- What needs to be done -
In the material below, find how many lines contain the string "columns". Write only that number.

────────────────

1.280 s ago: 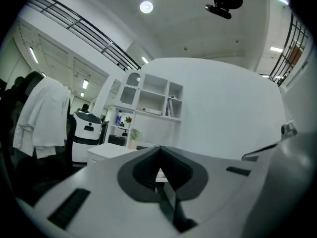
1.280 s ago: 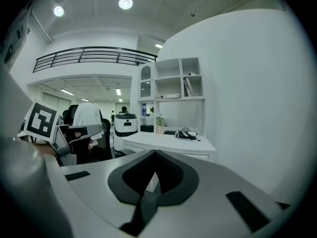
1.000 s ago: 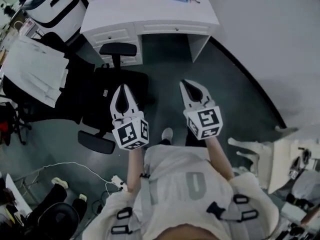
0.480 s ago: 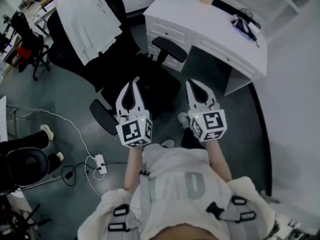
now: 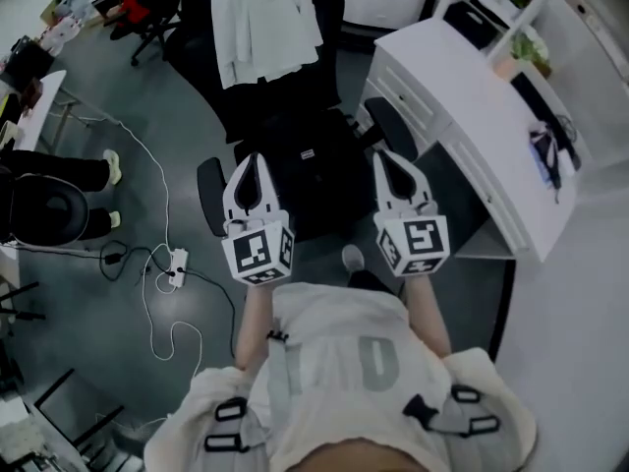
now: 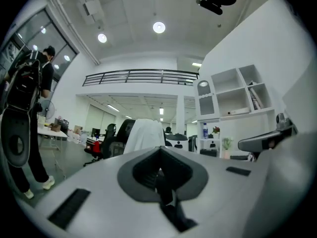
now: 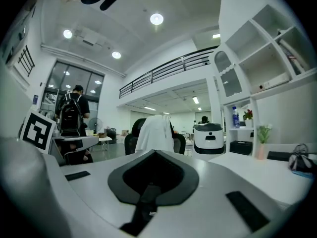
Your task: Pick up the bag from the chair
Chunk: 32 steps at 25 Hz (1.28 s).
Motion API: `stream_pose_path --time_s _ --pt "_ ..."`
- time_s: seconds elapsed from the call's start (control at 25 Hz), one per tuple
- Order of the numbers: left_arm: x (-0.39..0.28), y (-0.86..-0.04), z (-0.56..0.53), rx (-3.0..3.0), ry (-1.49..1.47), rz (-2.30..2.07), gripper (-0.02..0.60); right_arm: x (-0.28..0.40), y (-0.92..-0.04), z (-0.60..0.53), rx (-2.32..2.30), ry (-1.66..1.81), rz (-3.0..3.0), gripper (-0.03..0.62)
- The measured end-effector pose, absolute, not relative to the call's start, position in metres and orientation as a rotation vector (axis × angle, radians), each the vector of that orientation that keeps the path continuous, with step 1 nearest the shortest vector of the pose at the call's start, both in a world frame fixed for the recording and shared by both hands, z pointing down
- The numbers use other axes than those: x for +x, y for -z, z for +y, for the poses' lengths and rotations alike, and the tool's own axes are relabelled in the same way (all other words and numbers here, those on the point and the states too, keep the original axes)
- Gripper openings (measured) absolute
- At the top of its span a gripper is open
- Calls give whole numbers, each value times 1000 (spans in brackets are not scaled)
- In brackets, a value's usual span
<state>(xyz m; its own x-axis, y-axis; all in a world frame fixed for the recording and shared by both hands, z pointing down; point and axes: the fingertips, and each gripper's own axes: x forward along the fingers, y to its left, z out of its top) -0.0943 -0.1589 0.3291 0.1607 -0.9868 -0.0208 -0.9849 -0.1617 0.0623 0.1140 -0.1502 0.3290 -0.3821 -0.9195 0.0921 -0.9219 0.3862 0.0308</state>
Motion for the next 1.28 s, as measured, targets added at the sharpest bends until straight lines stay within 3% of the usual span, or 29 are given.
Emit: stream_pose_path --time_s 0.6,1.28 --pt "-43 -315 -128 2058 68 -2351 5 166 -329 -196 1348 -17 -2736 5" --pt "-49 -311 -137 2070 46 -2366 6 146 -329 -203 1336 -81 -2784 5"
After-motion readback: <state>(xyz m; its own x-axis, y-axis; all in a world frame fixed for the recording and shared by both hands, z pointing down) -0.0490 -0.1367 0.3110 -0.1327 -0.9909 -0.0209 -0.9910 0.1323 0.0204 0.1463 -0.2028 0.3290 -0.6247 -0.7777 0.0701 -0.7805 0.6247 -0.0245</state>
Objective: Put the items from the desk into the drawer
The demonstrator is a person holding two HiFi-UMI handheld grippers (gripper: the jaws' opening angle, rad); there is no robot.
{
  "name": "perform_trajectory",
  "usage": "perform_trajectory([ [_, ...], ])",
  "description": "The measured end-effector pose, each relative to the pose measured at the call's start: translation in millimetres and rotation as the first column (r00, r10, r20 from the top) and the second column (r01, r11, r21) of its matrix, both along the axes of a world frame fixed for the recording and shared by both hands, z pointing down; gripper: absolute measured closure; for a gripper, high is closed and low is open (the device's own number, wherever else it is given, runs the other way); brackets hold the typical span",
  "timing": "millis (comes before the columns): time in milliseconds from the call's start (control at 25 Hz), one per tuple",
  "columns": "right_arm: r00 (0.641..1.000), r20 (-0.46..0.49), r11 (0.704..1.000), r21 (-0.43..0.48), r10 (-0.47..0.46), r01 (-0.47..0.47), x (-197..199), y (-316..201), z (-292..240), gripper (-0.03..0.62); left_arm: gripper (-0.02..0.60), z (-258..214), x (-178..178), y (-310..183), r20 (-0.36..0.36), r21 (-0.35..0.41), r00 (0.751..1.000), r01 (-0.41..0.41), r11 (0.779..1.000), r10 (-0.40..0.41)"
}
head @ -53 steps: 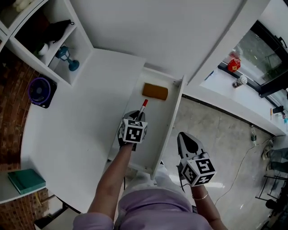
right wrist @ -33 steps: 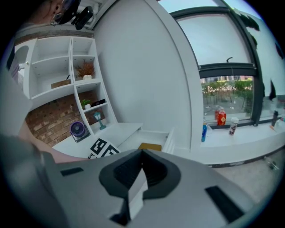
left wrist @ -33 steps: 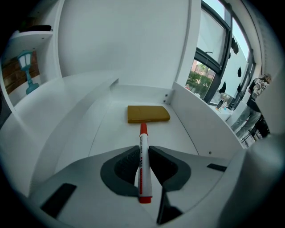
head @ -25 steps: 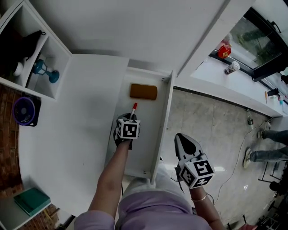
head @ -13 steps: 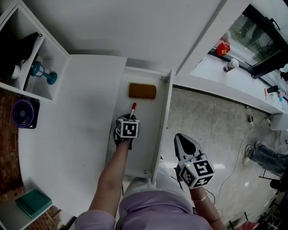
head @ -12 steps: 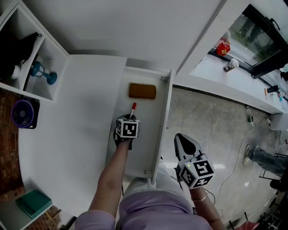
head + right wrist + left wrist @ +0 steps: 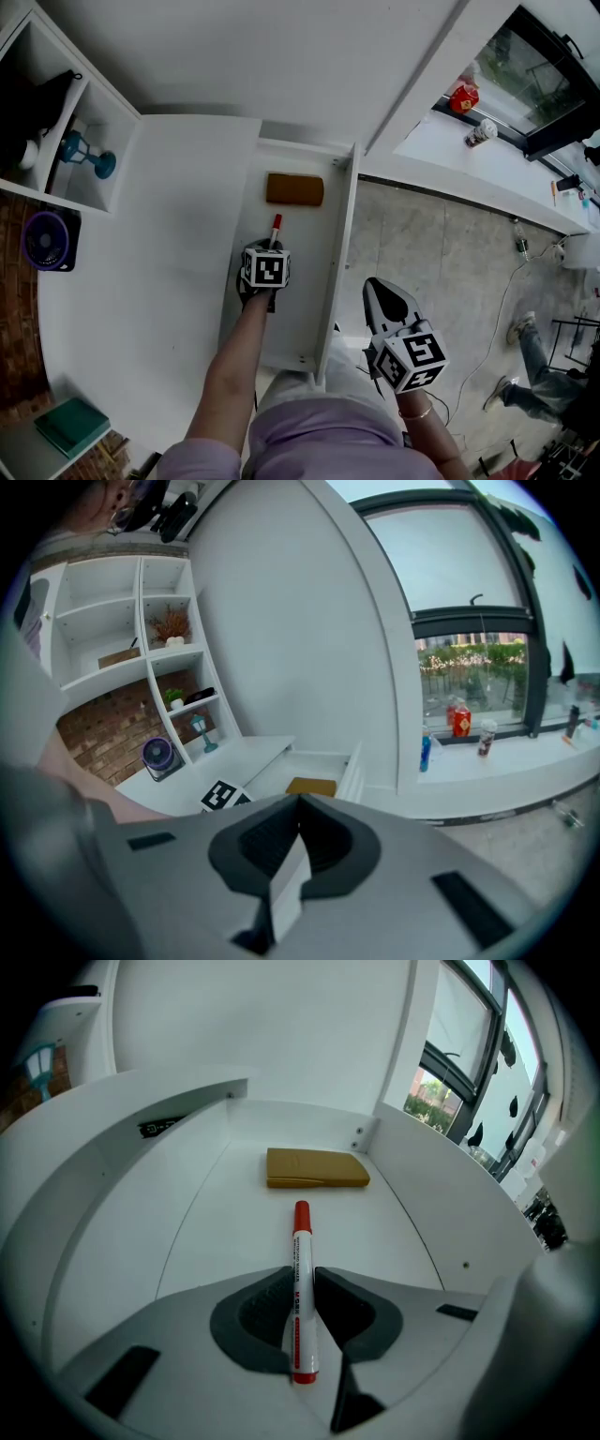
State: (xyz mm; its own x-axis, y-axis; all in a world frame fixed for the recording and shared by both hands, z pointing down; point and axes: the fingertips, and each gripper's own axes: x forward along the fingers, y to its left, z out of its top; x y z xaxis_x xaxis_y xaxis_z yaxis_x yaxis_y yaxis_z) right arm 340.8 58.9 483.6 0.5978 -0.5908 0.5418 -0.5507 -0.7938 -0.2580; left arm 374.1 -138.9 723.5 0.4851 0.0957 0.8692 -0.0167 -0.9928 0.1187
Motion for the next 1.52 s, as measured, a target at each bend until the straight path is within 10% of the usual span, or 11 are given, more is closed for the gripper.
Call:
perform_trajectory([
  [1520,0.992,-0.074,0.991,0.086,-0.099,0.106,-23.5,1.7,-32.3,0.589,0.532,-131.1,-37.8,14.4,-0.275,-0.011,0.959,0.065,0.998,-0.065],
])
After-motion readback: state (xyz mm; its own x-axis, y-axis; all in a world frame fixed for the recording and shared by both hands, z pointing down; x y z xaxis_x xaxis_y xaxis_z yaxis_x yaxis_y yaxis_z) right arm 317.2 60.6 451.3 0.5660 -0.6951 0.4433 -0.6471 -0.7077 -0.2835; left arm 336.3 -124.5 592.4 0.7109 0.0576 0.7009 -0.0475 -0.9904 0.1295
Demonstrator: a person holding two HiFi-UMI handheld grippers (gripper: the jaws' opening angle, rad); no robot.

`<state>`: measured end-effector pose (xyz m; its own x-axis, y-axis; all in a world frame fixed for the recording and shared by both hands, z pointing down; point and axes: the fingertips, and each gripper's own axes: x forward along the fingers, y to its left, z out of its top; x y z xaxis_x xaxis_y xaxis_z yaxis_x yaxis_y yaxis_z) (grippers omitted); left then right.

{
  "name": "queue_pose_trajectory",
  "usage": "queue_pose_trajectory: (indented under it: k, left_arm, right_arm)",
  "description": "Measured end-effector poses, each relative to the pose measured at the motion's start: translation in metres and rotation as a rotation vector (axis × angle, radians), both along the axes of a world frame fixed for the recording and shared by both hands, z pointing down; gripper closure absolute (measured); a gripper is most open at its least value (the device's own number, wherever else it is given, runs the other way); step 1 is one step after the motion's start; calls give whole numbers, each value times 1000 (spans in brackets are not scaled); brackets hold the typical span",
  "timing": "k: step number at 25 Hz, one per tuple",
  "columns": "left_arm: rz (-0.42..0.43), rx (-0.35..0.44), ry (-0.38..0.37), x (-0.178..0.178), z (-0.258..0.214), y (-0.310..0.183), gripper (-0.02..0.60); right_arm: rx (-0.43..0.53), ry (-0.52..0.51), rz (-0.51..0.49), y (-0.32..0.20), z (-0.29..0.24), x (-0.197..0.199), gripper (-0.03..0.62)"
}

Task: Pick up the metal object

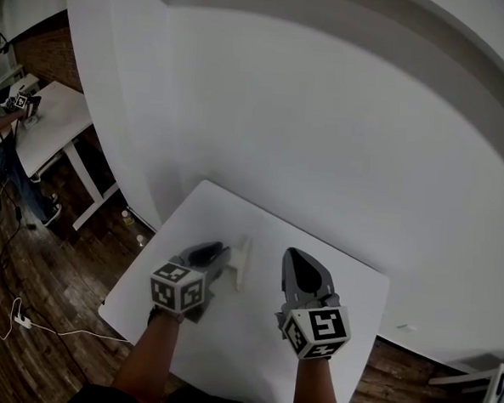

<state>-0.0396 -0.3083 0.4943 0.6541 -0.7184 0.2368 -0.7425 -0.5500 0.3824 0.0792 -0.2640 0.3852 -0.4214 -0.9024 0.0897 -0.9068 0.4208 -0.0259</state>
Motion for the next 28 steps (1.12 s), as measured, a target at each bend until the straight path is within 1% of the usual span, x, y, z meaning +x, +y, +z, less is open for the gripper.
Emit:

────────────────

- Problem solution -
3